It Was The Usual Open-Air Concert,
In An Ornamental Garden, With Wines, Beer, Milk, Whey,
Grapes, Etc.
- The whey and the grapes being necessaries
of life to certain invalids whom physicians cannot repair,
and who only continue to exist by the grace of whey
or grapes.
One of these departed spirits told me,
in a sad and lifeless way, that there is no way for him
to live but by whey, and dearly, dearly loved whey,
he didn't know whey he did, but he did.

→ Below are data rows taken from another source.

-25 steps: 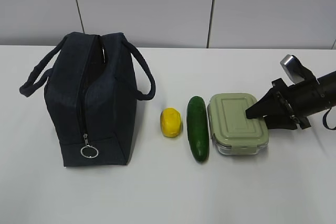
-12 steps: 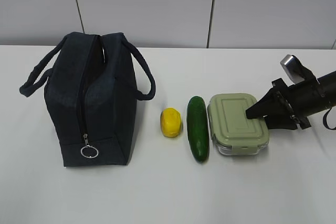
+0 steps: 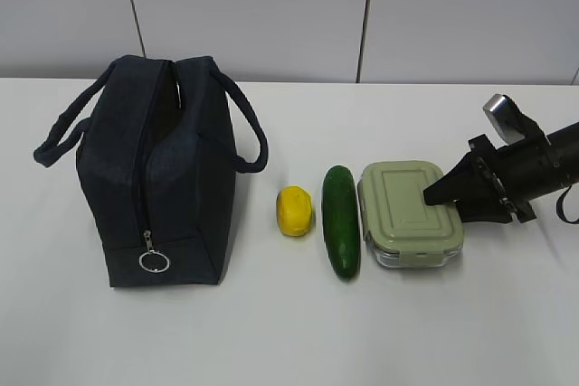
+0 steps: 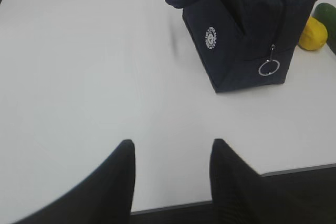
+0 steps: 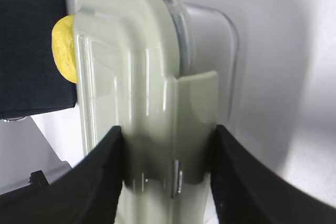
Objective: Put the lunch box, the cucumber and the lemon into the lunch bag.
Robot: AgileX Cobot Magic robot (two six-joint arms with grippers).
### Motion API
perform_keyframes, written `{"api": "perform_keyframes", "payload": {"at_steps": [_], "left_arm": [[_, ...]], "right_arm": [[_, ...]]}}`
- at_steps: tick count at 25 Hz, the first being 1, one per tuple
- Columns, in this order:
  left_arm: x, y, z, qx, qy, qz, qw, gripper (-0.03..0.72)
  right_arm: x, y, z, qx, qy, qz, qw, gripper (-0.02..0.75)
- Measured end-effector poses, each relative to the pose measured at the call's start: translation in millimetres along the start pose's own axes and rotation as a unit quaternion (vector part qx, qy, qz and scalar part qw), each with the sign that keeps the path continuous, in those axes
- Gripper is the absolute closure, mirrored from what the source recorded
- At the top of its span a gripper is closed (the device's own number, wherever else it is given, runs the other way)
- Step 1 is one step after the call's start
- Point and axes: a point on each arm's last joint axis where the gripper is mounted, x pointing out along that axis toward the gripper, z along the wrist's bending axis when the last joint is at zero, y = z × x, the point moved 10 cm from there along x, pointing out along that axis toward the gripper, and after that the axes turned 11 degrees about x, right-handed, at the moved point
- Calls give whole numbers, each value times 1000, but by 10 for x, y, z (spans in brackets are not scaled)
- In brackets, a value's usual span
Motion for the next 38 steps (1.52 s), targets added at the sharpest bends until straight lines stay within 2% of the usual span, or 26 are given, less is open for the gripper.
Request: {"api": "perform_keyframes", "payload": {"at_steps": [8,20,38], "left_arm": [[0,0,0,0,0,0,1000,368],[0,0,0,0,0,0,1000,368],[0,0,0,0,0,0,1000,368]], "right_arm": [[-30,7,15,1,7,0,1000,381],[-187,2,194,0,16,-15,1000,381],[-625,45,779,-27,16,-68,997,381]]}}
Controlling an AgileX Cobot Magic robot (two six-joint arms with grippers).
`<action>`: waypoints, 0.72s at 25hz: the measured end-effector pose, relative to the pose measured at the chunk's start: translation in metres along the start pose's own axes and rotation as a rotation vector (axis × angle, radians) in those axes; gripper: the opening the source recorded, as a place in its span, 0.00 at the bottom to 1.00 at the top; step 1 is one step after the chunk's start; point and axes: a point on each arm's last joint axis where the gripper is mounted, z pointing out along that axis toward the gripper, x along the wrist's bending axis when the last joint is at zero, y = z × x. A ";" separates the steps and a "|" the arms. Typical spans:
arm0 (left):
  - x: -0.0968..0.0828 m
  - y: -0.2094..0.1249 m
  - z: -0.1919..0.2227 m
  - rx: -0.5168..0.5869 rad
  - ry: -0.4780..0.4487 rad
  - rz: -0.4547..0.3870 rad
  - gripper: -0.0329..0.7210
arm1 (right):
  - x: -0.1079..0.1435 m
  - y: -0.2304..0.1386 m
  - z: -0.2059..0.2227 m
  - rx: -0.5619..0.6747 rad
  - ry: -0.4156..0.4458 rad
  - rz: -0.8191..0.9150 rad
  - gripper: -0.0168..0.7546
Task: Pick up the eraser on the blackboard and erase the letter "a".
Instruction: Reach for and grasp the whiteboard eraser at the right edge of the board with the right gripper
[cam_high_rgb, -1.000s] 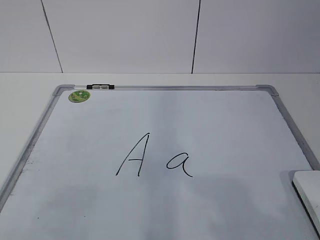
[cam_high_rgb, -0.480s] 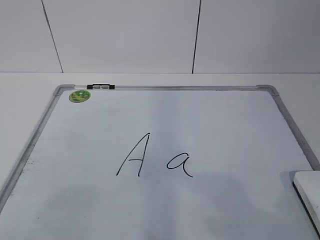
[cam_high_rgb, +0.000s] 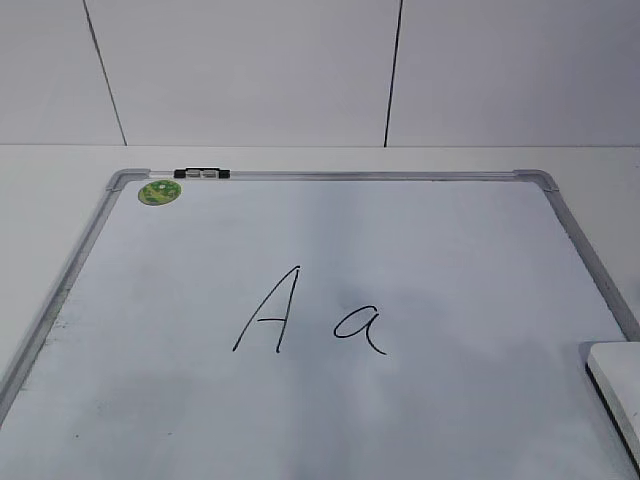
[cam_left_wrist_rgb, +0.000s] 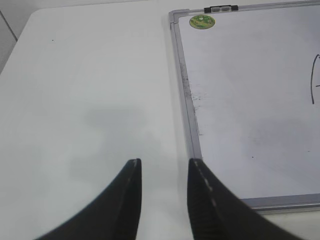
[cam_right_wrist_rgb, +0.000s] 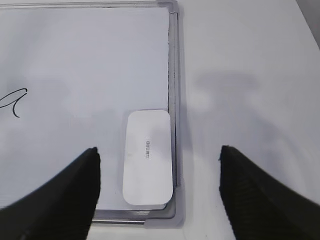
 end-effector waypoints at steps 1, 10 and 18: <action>0.000 0.000 0.000 0.000 0.000 0.000 0.36 | 0.000 0.006 0.002 0.011 0.003 -0.001 0.79; 0.000 0.000 0.000 0.000 0.000 0.000 0.35 | -0.002 0.047 0.024 0.109 0.016 0.001 0.79; 0.000 0.000 0.000 0.000 0.000 0.000 0.35 | 0.005 0.056 0.056 0.298 0.098 0.041 0.79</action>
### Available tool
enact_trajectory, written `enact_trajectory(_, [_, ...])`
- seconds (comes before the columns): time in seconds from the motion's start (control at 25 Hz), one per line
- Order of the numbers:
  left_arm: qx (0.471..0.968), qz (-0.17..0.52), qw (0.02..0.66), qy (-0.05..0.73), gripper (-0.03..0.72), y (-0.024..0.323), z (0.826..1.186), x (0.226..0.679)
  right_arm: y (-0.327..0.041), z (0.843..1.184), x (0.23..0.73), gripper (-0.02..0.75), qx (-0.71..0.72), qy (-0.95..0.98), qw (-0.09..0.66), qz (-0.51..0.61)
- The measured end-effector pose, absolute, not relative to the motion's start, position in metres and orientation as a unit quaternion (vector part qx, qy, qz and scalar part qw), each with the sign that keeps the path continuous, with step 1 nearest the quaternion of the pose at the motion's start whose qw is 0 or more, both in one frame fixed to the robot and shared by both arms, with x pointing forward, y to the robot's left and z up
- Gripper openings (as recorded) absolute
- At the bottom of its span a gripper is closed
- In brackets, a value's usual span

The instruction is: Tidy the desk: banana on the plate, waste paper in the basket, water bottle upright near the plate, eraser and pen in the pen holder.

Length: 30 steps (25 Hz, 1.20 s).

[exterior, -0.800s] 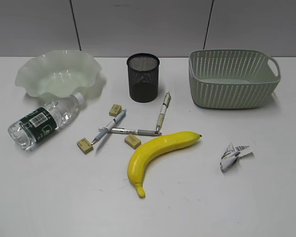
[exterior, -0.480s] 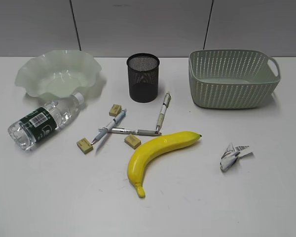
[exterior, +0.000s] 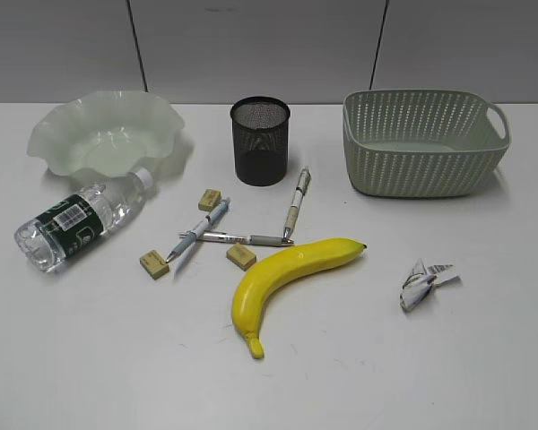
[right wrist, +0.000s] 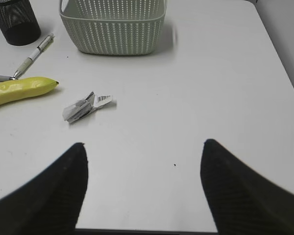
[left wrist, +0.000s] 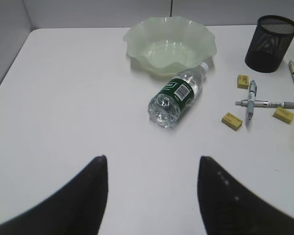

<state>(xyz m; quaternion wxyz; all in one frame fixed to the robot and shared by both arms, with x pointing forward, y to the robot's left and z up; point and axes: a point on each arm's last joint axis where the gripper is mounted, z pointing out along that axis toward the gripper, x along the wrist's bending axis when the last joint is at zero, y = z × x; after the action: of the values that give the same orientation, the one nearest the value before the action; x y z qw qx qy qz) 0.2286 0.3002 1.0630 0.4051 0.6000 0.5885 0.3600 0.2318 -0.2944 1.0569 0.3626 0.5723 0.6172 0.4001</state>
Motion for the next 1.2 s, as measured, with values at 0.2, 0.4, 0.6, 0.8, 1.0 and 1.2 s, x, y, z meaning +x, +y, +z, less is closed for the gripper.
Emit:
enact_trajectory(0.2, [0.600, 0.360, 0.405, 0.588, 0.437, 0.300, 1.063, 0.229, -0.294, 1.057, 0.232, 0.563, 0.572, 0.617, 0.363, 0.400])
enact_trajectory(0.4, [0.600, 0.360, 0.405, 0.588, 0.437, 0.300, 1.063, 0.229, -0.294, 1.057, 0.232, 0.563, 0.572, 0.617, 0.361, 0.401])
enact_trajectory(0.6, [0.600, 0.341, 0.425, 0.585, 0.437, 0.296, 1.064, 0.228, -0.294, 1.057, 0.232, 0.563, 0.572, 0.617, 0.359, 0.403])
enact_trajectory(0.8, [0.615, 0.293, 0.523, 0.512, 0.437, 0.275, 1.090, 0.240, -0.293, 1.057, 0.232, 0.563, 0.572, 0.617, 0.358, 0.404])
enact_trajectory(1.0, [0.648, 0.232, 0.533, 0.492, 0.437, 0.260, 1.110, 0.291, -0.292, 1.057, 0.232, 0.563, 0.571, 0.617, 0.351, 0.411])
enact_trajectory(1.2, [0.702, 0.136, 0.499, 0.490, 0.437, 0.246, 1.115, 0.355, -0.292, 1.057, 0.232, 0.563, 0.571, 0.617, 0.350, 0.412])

After making
this pun he died - that is the whey it served him.
Some other remains, preserved from decomposition
by the grape system, told me that the grapes were of
a peculiar breed, highly medicinal in their nature,
and that they were counted out and administered by the
grape-doctors as methodically as if they were pills.

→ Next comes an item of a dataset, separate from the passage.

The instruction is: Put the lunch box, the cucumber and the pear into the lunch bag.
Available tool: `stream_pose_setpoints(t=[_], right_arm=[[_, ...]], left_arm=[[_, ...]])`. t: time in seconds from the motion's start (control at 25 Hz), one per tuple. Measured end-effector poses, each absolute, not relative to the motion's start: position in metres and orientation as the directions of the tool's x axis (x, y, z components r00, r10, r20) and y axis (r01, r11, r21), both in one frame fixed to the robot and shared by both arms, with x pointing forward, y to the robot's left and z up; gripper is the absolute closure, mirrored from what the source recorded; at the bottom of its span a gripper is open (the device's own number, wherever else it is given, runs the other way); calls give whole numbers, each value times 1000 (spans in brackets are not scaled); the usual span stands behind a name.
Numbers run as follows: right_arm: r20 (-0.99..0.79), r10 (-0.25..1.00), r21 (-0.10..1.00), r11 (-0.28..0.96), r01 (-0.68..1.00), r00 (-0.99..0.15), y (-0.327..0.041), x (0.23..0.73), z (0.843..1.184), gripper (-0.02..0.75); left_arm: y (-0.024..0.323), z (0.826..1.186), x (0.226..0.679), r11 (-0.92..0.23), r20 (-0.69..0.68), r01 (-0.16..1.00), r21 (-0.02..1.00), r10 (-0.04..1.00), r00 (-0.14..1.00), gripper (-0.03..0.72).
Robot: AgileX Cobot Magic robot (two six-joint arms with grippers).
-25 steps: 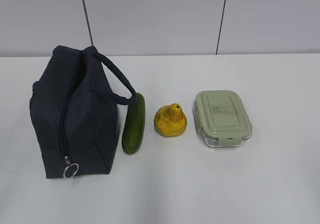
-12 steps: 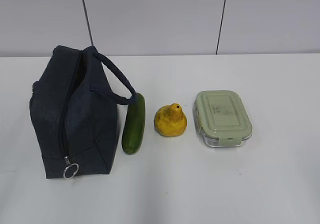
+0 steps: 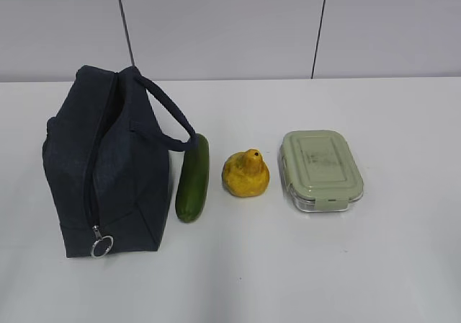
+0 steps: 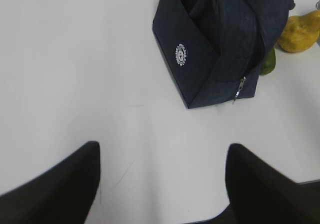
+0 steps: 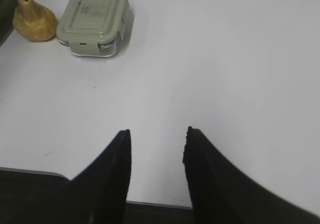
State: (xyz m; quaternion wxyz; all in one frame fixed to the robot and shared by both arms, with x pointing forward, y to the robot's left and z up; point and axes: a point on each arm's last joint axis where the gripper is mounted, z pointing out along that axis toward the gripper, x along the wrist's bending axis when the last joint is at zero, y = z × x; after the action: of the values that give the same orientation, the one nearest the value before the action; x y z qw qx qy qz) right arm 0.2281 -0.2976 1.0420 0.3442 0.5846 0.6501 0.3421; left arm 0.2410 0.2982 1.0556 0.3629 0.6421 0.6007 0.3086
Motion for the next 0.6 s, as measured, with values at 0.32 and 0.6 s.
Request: stream_pose_setpoints(t=[0.32, 0.6], right_arm=[[-110, 993, 842, 113, 527, -37, -304, 228, 1042, 422], [-109, 993, 763, 114, 636, -47, -304, 253, 1048, 422]], left_arm=[[298, 1056, 241, -15, -40, 547, 837, 995, 88, 222], [298, 1056, 241, -15, -40, 547, 837, 995, 88, 222]])
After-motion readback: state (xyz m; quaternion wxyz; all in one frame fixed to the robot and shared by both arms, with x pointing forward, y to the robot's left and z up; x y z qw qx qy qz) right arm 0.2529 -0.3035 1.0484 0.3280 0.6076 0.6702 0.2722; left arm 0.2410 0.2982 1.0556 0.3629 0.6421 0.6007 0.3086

The new patient, if very feeble, began with one grape
before breakfast, took three during breakfast, a couple
between meals, five at luncheon, three in the afternoon,
seven at dinner, four for supper, and part of a grape
just before going to bed, by way of a general regulator.
The quantity was gradually and regularly increased,
according to the needs and capacities of the patient,
until by and by you would find him disposing of his one
grape per second all the day long, and his regular barrel
per day.
He said that men cured in this way, and enabled to discard
the grape system, never afterward got over the habit
of talking as if they were dictating to a slow amanuensis,
because they always made a pause between each two words
while they sucked the substance out of an imaginary grape.

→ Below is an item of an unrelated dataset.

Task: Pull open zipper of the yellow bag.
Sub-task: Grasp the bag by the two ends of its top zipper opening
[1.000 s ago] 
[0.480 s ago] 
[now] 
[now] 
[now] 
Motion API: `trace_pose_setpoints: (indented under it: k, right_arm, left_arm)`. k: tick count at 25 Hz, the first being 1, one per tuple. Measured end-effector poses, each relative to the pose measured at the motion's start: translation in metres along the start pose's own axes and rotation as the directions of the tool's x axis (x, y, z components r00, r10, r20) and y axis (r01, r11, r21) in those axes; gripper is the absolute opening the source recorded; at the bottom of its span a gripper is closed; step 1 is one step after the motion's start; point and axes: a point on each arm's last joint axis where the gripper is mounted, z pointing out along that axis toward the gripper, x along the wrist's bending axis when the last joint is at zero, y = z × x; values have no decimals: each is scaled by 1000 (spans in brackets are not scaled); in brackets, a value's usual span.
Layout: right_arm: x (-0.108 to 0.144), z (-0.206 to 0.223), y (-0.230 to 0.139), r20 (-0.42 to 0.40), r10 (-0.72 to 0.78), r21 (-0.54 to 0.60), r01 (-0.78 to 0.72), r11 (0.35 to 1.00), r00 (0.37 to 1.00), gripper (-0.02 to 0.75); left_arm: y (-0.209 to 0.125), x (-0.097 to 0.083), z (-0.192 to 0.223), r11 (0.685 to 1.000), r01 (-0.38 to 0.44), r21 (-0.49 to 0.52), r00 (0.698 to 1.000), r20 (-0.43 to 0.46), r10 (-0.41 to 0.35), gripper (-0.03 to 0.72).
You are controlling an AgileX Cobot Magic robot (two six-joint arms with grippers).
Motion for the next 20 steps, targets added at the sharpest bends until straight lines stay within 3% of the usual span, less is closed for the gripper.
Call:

He said these were tedious people to talk with.
He said that men who had been cured by the other process
were easily distinguished from the rest of mankind
because they always tilted their heads back, between every
two words, and swallowed a swig of imaginary whey.
He said it was an impressive thing to observe two men,
who had been cured by the two processes, engaged in
conversation - said their pauses and accompanying movements
were so continuous and regular that a stranger would think
himself in the presence of a couple of automatic machines.
One finds out a great many wonderful things, by traveling,
if he stumbles upon the right person.